_TASK INSTRUCTIONS_:
Please count the lines in the listing below where the word "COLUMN" appears. Give the number only.

_THE DATA_:
- - - -

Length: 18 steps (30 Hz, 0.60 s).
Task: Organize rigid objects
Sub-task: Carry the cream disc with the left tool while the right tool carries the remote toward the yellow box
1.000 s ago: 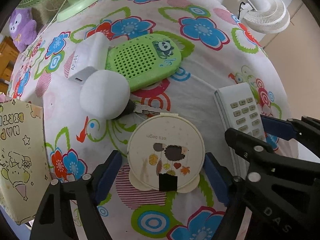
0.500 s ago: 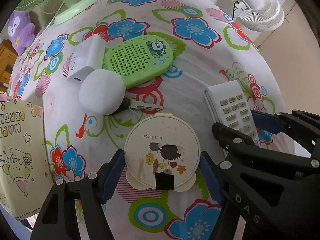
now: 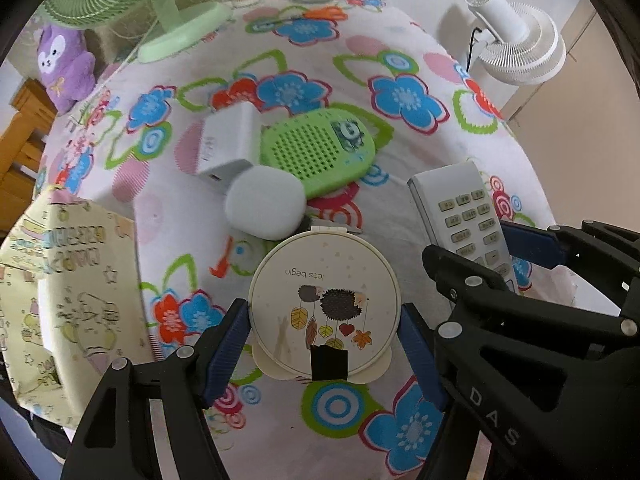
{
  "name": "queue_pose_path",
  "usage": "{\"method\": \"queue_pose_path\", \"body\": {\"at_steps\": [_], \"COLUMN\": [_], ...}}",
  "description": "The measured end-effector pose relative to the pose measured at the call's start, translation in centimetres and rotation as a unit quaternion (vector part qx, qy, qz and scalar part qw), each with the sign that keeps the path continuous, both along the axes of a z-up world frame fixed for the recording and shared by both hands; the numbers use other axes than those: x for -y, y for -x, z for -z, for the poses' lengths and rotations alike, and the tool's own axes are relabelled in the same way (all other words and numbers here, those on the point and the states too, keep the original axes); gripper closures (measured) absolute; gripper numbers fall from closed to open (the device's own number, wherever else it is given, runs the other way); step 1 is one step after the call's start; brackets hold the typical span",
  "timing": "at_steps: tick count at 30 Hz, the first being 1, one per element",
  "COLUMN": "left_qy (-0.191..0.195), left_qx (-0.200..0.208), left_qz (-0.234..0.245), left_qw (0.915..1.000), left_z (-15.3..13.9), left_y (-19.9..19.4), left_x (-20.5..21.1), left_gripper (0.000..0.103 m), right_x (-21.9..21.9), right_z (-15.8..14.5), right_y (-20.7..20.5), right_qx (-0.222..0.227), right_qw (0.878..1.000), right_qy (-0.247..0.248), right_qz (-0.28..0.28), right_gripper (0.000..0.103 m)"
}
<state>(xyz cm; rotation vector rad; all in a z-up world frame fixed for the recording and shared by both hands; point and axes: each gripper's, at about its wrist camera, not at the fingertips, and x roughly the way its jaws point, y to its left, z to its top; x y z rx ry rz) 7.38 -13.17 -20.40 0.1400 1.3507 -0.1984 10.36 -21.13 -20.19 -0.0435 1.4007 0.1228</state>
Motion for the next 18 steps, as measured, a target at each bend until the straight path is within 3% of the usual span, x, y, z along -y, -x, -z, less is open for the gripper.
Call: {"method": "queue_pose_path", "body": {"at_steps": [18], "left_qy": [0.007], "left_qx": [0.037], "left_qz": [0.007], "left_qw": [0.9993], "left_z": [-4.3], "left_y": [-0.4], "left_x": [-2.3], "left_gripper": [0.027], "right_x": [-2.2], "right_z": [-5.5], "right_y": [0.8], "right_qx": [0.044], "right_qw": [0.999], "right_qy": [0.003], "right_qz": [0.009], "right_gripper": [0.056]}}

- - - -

_WRITTEN ANSWER_:
2